Fortitude’s Environmental Warning

It may not be today or even in 100 years, but the first rule of the universe is “for every reaction, there is an equal and opposite reaction.” This is a zero-sum game, and the more we stretch the rubber band of nature, the harder it will snap back when it inevitably does. Have we stretched it to the point of snapping? Fortitude doesn’t offer an answer to this. Instead, it frames the horrors of this in subversive ways, through rich characters and a layered narrative that is less concerned about closure than it is about ensuring the cosmic scales are even.

An Unsatisfying Finale

Or a lack thereof: if anything, the third act of “Episode 12” points out how that scale is out of balance, possibly permanently. The mammoth graveyard has melted and started forming a plague (we hear the bugs that take down stupid, drunk Yuri), rendering any reconciliation between Hilda and Eric (or Vincent’s short-term survival) ineffective. A heartwarming moment is cut short by Elena’s transformation (which… stops when she gets shot? A little confused there) and poor Dan’s inability to have a single good day, standing over his burning city with a tired, slightly frightened look on his face as large parts of the town he was sworn to protect melt and disfigure themselves.

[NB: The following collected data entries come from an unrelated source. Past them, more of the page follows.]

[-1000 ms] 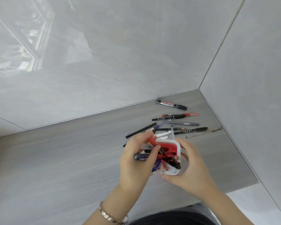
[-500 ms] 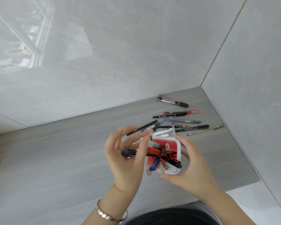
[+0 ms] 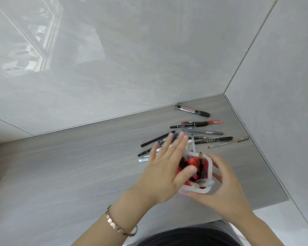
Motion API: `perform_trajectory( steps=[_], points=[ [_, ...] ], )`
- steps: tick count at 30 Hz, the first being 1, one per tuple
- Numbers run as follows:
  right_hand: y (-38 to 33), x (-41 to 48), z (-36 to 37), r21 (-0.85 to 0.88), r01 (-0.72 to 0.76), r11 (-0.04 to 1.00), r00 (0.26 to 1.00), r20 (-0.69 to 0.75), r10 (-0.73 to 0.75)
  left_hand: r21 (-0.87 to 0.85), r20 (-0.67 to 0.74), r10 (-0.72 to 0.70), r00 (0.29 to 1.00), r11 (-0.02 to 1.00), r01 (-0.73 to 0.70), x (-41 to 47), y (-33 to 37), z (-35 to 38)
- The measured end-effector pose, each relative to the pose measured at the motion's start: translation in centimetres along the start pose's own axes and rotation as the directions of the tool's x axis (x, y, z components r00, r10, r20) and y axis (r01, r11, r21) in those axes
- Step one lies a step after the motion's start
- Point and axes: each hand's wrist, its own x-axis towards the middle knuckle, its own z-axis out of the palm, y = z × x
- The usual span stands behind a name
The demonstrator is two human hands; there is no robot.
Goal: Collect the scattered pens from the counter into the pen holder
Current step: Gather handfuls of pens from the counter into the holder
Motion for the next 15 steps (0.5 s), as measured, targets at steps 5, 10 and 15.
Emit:
perform_trajectory(
  steps=[5, 10, 15],
  points=[
    [1.0, -0.6, -1.9, -0.062, -0.04, 0.997, 0.998, -0.047, 0.037, -0.394, -0.129, -0.102, 0.986, 0.918, 0.043, 1.8, -2.9, 1.2],
    [2.2, -0.5, -3.9, -0.121, -0.092, 0.988, 0.984, -0.164, 0.071, 0.155, -0.064, -0.329, 0.942, 0.929, 0.335, 4.1, -8.9, 4.2],
    [2.4, -0.6, -4.8, -0.113, -0.119, 0.986, 0.977, -0.192, 0.096, 0.416, 0.032, -0.327, 0.944, 0.863, 0.285, 4.9, -9.3, 5.2]
  ],
)
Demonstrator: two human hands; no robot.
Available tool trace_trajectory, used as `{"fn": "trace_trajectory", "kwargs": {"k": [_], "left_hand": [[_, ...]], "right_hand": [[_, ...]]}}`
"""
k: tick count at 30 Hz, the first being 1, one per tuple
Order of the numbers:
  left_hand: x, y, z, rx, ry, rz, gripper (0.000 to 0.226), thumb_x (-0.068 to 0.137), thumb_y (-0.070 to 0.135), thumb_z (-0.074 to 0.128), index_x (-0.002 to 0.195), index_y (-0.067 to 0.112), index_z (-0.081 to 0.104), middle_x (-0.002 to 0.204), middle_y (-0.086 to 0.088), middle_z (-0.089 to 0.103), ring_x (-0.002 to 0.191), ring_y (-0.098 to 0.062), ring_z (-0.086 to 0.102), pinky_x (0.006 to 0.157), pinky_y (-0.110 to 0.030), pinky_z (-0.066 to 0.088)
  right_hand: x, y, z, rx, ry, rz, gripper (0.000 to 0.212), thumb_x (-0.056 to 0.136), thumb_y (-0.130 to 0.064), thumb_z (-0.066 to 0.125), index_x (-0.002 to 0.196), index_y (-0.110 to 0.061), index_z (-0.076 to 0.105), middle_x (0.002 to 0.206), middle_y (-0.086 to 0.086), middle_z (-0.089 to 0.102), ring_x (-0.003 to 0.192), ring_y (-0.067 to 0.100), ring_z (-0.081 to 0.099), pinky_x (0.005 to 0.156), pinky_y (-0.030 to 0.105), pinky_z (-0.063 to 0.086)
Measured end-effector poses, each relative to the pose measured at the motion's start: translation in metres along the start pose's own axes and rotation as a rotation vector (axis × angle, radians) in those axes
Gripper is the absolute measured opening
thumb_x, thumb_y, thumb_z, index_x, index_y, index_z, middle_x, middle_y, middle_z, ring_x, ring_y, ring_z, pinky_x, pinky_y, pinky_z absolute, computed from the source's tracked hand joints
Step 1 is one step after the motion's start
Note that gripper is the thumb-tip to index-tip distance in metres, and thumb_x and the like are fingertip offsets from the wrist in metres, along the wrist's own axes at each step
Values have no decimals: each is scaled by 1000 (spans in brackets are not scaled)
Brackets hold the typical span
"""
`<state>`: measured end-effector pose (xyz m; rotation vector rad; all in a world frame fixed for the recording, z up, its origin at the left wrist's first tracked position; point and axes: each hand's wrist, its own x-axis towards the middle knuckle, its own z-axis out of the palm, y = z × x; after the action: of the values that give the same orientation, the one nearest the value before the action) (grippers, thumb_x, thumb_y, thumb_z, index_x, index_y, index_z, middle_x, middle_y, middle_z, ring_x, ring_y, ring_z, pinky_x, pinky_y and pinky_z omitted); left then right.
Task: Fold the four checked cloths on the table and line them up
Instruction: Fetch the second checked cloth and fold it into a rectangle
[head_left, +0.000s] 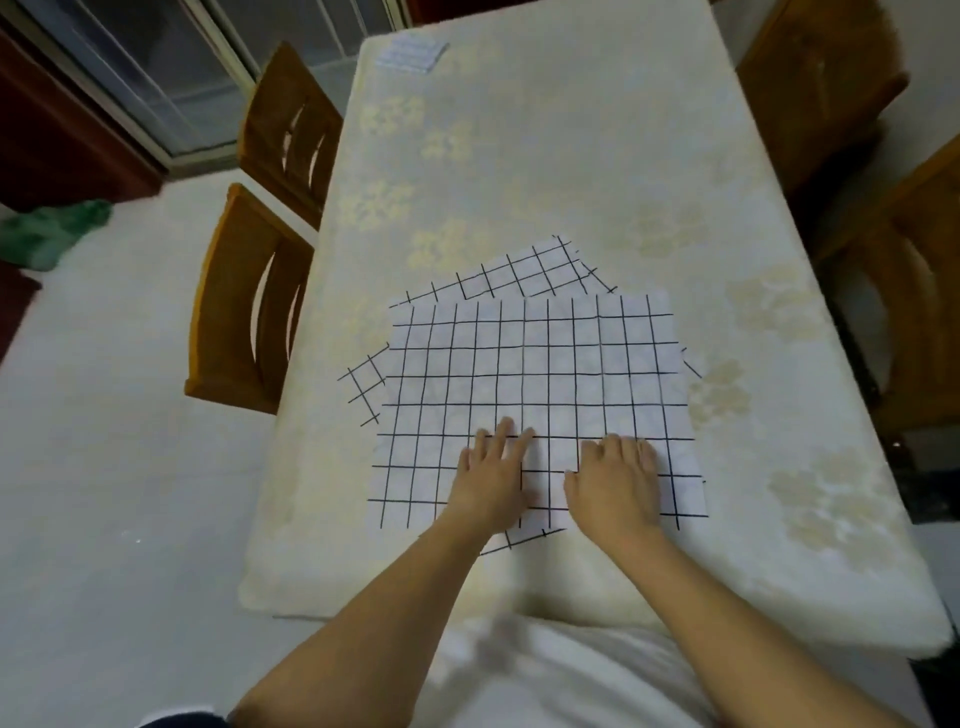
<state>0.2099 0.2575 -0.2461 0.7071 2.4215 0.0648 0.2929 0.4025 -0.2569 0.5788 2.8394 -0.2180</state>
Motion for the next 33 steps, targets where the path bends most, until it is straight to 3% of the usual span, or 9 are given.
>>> {"fn": "trace_trajectory", "kwargs": {"k": [3, 6, 8, 15, 19, 21, 26, 29, 33], "left_hand": [[21, 7, -6, -7, 47, 7, 77, 102, 39, 50, 160, 29, 1, 168, 3, -10, 155, -30, -9, 125, -50, 4], [44, 4, -10, -15, 65, -8, 76, 103, 45, 45, 161, 28, -2, 168, 4, -11, 155, -29, -10, 126, -50, 5], [53, -6, -12, -20, 39, -16, 77, 102, 51, 43, 160, 33, -5, 168, 7, -14, 154, -26, -12, 125, -50, 4], [62, -80, -19, -89, 126, -107, 83, 94, 64, 49, 159, 39, 4, 168, 11, -6, 155, -24, -6, 125, -47, 8], [87, -63, -35, -111, 357, -31, 59, 105, 34, 45, 158, 21, 23, 167, -4, 17, 154, -31, 12, 124, -48, 19], [112, -44, -46, -126, 339, 46, 59, 105, 18, 42, 159, 18, 19, 167, -6, 15, 154, -31, 10, 124, -48, 18], [157, -48, -58, -156, 243, -17, 62, 107, 30, 35, 161, 28, 5, 169, 4, -5, 155, -25, -7, 125, -50, 2], [157, -89, -57, -149, 292, -83, 53, 109, 42, 11, 159, 38, -4, 167, 12, -13, 154, -21, -15, 125, -47, -6], [151, -113, -53, -102, 298, -153, 53, 106, 47, 1, 156, 41, -16, 164, 15, -24, 152, -19, -23, 124, -45, -12]], "right_hand": [[28, -4, 3, 122, 90, -108, 62, 94, -36, 56, 147, -8, 40, 147, 15, 46, 135, 34, 42, 116, 45, 31], [58, -9, 12, 77, -22, -197, 67, 104, -44, 29, 158, -15, 2, 166, 7, -3, 153, 31, 0, 124, 47, 6], [69, -2, 18, 28, -84, -217, 68, 104, -51, 17, 158, -16, -6, 165, 5, -12, 153, 28, -11, 124, 46, 0], [86, 55, 18, -10, -20, -39, 79, 98, -58, 4, 157, -7, -1, 166, 8, -7, 153, 24, -8, 124, 44, 1], [119, 9, 1, 53, 24, -43, 70, 101, -46, 30, 157, -6, 16, 165, 14, 10, 153, 32, 1, 123, 50, 6], [143, -26, -5, 83, 1, -125, 69, 102, -40, 36, 158, -10, 11, 166, 10, 5, 153, 30, -3, 124, 49, 4], [179, -32, 4, 51, -51, -198, 69, 104, -53, 18, 158, -19, -5, 166, -2, -10, 153, 21, -12, 124, 46, -1], [186, 18, 3, 29, -1, -104, 74, 100, -64, 7, 158, -20, -7, 166, -4, -11, 153, 20, -12, 124, 47, 1], [190, 60, 0, 28, 24, 46, 75, 99, -64, 5, 158, -19, -7, 166, -4, -10, 153, 20, -11, 124, 47, 1]]}}
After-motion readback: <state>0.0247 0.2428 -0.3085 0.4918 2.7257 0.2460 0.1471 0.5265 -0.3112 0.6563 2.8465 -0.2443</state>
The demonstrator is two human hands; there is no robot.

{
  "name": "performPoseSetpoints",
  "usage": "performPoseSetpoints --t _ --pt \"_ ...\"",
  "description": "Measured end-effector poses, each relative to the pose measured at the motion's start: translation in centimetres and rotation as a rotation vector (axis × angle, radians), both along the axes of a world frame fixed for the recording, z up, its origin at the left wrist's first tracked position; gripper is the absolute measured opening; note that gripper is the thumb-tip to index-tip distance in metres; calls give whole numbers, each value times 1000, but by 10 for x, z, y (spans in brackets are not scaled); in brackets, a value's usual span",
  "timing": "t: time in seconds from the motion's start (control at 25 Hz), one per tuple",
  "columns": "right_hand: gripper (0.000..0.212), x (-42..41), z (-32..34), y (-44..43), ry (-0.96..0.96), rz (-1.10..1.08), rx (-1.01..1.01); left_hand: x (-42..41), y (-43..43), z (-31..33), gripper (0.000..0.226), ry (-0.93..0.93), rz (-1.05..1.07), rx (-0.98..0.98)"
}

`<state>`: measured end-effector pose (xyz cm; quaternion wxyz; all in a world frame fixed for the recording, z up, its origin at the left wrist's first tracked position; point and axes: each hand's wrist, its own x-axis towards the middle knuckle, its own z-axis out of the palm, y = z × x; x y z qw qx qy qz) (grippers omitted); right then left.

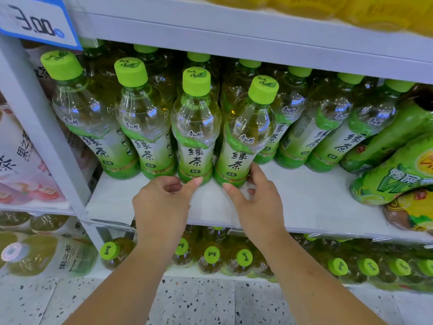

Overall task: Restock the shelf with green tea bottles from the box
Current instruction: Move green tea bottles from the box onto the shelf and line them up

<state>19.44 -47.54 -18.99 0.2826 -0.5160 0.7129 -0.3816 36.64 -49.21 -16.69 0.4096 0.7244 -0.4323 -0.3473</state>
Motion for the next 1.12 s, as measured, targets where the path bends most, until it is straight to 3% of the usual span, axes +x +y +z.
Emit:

The imbalance of karmic scales is what makes “Episode 12” feel like such an unsatisfying finale. There isn’t much offered in the way of closure, just a sinking feeling that things are not getting any better, even if the mysteries are (mostly) solved and the mammoth carcass is taken care of. “Episode 12” revels in its lack of resolution, instead engaging viewers with the overwhelming sense of dread from every non-ending. All Fortitude wants to tell us in the finale is that things are only beginning, and the true measure of their karmic debt will be revealed in its (recently announced!) second season.

A Haunting High Note

Is it a cheap tactic? Sure, but how Fortitude employs it is genius, leaving the audience sitting on the edge of their seats, the only coherent thought being that while a few things have improved, nothing is getting better in this desolate little town. Things are only getting worse, which makes every day in the snow-covered landscape a little harder to bear (no pun intended).

Everything is frozen in Fortitude: our lives (RIP Morton), our desires, our failures, which makes them all the more impossible to let go. Yet the more damaged we are, the more damaging we can get if we don’t face the truth. That central message applies to every layer of Fortitude, and the finale does a wonderful job capturing that, with its long shots of blazing fires and deep looks into the eyes of many characters (be it to the camera or each other), ending the most exciting new series of 2015 (so far) on a haunting high note.

Other thoughts/observations:

– Thanks for joining me this season! I’ll be back in 2016 to cover (the sadly Morton-less) Season 2!